Data for processing:
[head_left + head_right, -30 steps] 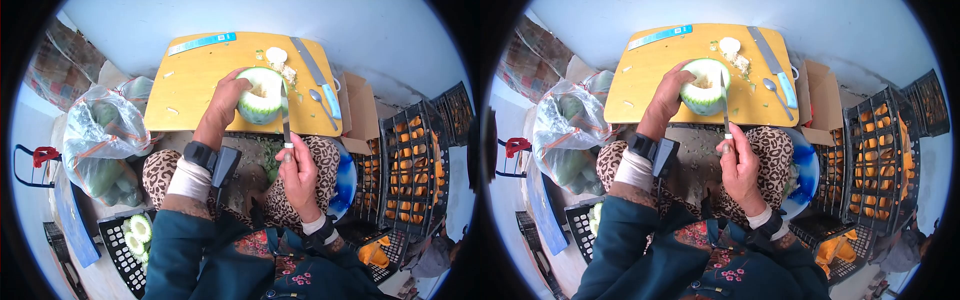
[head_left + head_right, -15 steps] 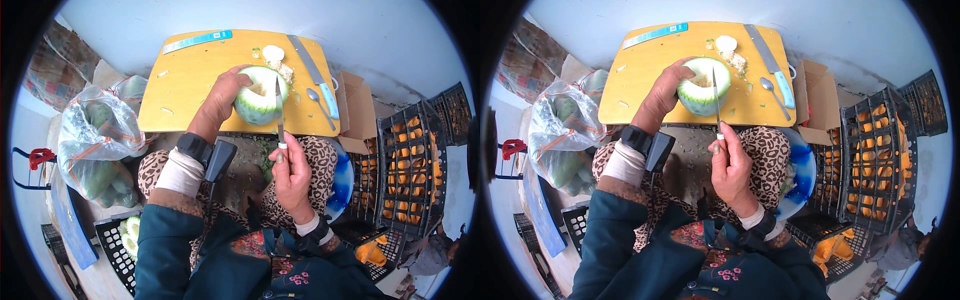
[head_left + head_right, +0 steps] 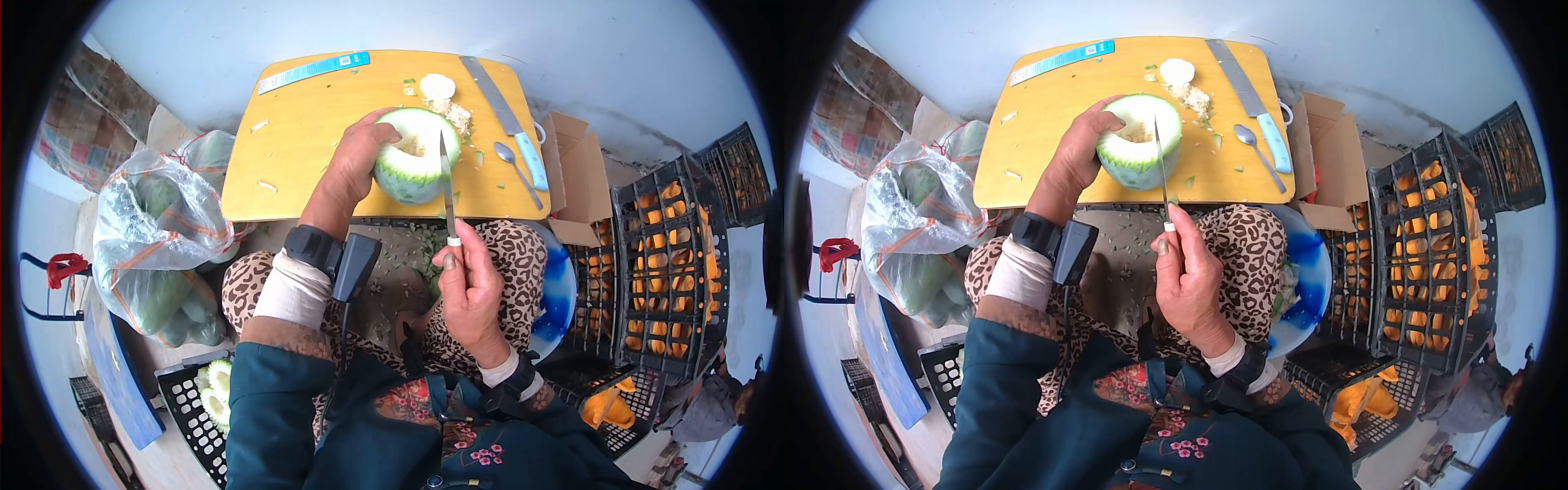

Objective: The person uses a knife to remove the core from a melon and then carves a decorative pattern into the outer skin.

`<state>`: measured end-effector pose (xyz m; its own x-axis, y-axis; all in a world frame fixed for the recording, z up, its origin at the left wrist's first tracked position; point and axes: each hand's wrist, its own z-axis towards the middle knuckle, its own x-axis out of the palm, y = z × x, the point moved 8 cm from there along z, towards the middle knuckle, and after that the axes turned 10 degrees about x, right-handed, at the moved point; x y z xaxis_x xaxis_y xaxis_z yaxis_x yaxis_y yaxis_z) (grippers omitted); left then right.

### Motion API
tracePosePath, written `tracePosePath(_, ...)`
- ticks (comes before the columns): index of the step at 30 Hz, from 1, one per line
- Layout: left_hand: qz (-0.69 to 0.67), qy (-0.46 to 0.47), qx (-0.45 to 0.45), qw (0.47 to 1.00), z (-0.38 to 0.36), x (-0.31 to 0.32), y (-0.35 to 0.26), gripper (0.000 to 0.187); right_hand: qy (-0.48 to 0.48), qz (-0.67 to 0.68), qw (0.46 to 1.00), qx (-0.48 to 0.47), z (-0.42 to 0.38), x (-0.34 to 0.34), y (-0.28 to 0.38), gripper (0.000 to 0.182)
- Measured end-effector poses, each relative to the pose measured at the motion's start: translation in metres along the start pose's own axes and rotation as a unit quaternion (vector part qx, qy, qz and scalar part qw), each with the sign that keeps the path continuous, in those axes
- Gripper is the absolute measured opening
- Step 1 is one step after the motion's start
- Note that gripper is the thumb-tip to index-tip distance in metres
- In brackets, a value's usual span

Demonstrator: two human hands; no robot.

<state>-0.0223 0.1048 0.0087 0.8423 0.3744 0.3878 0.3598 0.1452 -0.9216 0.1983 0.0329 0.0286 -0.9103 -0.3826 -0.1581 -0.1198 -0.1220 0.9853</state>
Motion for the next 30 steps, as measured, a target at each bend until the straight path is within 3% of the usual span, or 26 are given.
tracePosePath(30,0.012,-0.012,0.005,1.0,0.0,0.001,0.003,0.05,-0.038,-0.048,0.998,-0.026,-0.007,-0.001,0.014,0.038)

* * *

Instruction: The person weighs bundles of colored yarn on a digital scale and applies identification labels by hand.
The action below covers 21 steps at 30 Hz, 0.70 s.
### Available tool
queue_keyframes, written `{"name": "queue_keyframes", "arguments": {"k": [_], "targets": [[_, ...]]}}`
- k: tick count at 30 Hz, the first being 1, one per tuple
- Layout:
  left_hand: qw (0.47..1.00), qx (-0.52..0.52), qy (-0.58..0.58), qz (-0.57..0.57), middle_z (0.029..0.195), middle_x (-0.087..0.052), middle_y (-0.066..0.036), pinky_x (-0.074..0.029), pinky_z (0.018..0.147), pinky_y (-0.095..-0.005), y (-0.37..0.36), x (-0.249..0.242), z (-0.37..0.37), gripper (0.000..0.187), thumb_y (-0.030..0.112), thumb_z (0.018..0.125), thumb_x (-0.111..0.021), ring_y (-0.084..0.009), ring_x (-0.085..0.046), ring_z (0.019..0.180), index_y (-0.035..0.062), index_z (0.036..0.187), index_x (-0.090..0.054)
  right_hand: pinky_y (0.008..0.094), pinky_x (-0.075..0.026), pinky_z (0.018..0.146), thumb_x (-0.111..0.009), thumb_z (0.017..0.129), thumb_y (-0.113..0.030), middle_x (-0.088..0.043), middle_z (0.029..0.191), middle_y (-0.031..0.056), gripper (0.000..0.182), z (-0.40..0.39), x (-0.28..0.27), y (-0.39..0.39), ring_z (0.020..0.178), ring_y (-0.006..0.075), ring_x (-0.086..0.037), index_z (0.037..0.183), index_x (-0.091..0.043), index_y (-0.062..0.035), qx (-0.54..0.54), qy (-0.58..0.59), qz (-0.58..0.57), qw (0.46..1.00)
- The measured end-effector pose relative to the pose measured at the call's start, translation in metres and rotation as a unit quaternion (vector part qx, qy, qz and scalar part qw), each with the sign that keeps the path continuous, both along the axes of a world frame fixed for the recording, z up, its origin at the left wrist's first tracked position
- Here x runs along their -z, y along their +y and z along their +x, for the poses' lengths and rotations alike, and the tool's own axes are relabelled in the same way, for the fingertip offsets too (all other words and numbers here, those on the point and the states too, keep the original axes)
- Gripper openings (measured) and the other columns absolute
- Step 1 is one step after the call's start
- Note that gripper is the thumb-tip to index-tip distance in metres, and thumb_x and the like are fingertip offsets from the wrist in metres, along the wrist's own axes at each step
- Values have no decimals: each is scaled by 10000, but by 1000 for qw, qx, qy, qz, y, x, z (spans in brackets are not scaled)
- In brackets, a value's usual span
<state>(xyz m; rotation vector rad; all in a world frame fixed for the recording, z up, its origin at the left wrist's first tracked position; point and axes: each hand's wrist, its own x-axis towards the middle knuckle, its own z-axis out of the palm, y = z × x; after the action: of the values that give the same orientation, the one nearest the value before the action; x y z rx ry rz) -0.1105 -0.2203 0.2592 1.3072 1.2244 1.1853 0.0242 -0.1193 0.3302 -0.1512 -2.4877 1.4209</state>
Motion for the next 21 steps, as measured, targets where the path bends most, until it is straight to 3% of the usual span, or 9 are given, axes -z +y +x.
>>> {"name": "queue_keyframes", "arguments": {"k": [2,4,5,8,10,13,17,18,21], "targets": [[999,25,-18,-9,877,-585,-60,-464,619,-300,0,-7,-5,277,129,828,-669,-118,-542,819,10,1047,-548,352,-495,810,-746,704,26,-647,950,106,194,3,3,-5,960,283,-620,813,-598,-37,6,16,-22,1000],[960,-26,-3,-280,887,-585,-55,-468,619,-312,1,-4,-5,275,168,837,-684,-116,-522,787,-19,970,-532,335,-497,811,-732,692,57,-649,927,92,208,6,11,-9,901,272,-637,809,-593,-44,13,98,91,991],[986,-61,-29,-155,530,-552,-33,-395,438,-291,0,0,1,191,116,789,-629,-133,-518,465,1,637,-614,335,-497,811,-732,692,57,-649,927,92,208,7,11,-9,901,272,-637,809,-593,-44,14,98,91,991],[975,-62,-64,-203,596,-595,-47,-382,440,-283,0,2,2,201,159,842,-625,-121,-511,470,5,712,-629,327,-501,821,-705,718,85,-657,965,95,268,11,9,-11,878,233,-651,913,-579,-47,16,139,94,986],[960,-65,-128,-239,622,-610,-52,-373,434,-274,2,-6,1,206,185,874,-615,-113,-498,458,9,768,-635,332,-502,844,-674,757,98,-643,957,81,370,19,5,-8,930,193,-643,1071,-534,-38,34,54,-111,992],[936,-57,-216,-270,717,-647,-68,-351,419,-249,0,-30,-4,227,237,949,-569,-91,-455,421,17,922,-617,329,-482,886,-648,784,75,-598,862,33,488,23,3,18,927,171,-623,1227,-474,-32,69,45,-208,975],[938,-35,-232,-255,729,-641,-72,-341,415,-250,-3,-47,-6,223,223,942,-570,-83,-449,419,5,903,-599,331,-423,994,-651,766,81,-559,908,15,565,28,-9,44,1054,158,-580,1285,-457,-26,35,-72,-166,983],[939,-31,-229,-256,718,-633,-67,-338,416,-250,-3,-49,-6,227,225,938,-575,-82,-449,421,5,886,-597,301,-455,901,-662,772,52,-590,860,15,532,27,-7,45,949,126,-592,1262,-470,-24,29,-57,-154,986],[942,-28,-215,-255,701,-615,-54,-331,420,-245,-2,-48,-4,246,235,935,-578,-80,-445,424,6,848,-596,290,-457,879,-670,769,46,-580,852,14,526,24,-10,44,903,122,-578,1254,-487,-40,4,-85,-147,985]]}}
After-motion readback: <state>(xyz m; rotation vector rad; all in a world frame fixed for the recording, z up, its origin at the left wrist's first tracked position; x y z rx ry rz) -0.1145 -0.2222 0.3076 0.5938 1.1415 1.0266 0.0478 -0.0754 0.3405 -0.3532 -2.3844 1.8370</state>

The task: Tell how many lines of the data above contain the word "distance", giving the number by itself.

Answer space: 2